TRISTEcoisas a que preferia não assistir.


terça-feira, janeiro 18, 2005

«SURTO DE GRIPE INVADE PORTUGAL» E de repente uma pessoa acorda e enquanto coloca o termómetro vê a sua vida privada nas notícias.

sexta-feira, janeiro 14, 2005

«I'M GLAD I'M NOT YOUNG ANYMORE» A felicidade indizível de conseguir ler aos 40 o livro que queria ler aos 20 mas não consegui: Reasons and Persons, de Derek Parfitt (e mesmo assim devagarinho, e mesmo assim devagarinho...)
'PERA AÍ QUE JÁ FALAMOS A fugir ? Os ingleses a fugir ? Na bola ou socialmente ? E num texto tão, tão bom... Amanhã conversamos, rapaz.
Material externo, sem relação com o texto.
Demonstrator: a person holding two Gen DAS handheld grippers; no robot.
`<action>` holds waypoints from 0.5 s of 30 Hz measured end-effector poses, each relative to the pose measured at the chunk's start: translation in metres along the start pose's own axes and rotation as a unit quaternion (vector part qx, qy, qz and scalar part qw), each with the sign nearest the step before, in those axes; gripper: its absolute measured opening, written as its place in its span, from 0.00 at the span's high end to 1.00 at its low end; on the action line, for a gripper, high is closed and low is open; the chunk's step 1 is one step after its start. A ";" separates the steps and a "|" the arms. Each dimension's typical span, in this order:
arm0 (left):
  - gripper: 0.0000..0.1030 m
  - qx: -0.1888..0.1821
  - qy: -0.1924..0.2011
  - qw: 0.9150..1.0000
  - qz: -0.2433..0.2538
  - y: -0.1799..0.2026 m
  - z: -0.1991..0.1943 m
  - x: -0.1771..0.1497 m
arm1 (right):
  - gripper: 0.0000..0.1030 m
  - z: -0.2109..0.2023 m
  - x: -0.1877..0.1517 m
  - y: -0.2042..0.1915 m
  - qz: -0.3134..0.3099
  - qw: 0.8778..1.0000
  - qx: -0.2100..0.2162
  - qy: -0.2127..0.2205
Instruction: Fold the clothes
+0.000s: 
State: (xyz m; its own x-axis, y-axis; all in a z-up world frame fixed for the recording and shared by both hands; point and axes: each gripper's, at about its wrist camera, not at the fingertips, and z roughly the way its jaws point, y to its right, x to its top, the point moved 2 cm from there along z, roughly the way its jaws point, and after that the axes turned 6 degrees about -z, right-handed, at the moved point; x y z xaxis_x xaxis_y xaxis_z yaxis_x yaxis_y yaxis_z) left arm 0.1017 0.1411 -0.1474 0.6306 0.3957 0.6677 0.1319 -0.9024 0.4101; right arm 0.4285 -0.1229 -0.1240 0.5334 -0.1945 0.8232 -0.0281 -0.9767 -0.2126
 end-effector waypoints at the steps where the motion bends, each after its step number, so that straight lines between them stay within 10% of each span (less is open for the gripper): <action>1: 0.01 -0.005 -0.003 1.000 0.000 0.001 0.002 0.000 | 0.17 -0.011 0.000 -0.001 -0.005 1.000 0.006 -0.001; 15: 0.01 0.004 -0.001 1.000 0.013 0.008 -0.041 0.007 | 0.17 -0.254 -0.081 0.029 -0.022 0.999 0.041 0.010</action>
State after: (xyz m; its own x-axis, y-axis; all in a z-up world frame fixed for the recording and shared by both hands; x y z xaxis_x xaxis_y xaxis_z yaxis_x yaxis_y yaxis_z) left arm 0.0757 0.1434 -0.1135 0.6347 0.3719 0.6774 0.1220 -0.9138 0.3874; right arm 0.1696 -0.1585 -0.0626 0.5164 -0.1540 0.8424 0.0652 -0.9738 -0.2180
E dou-te 24 horas para te preparares.
COISAS QUE NOS FICAM (é o que dá estar a trabalhar sobre canções dos anos 80...)


Existence, well what does it matter?
I exist in the best terms I can.
The past is now part of my future,
The present is well out of hand.


Ian Curtis/Joy Division
BREVE RESPOSTA CRÍPTICA MAS COM DESTINATÁRIO EXPLÍCITO Quem me dera poder aceitá-lo.Quem me dera.
MAIS UMA PALAVRA DO NOSSO PATROCINADOR É impressão minha, ou da hora, ou do estado, mas já me resignei ao meu destino ? Há dias voltei a excitar-me; mas a céptica utopia que mantinha está cada vez mais distante, e felizmente não só por minha culpa. O meu problema, partilho-o com o país: falta de alternativas.

quinta-feira, janeiro 13, 2005

LAMENTO RESIGNADO DO QUOTIDIANO E poder viver num tempo em que o roubo de um telemóvel não equivalesse a uma amputação de personalidade, uma angústia essencial.

quarta-feira, janeiro 12, 2005

BOA NOVA Enquanto não arranjo nada substancial para escrever aqui vou lendo os outros, o que muito prazer me tem dado. Um dos blogues com que tenho ganho mais tempo é o soberbo Terra da Alegria. É um blogue católico e colectivo, interessante para quem (como eu) partilhe da mesma confissão ou não. Existem discussões brilhantes - Deus e o tsunami é uma delas - e os textos dão sempre a possibilidade de questionar, sinal de quem sabe que a fé é feita de dúvidas e não de certezas. A esse respeito, veja-se os textos de Miguel Marujo sobre o divórcio (De como ninguém deve ser obrigado a viver no inferno) e de Fernando Macedo sobre a confissão (Mais de confissão). Blogues como este- ou este - dão razão a Oakeshott quando defendia que a religião é o que há de mais prático para a vida quotidiana.

terça-feira, janeiro 11, 2005

FIRST THINGS FIRST. E por isso quero agradecer ao Francisco e ao Nuno a atenção generosa que me deram ao colocarem o Tradução na sua lista de preferências de 2004. O atraso não limita a gratidão.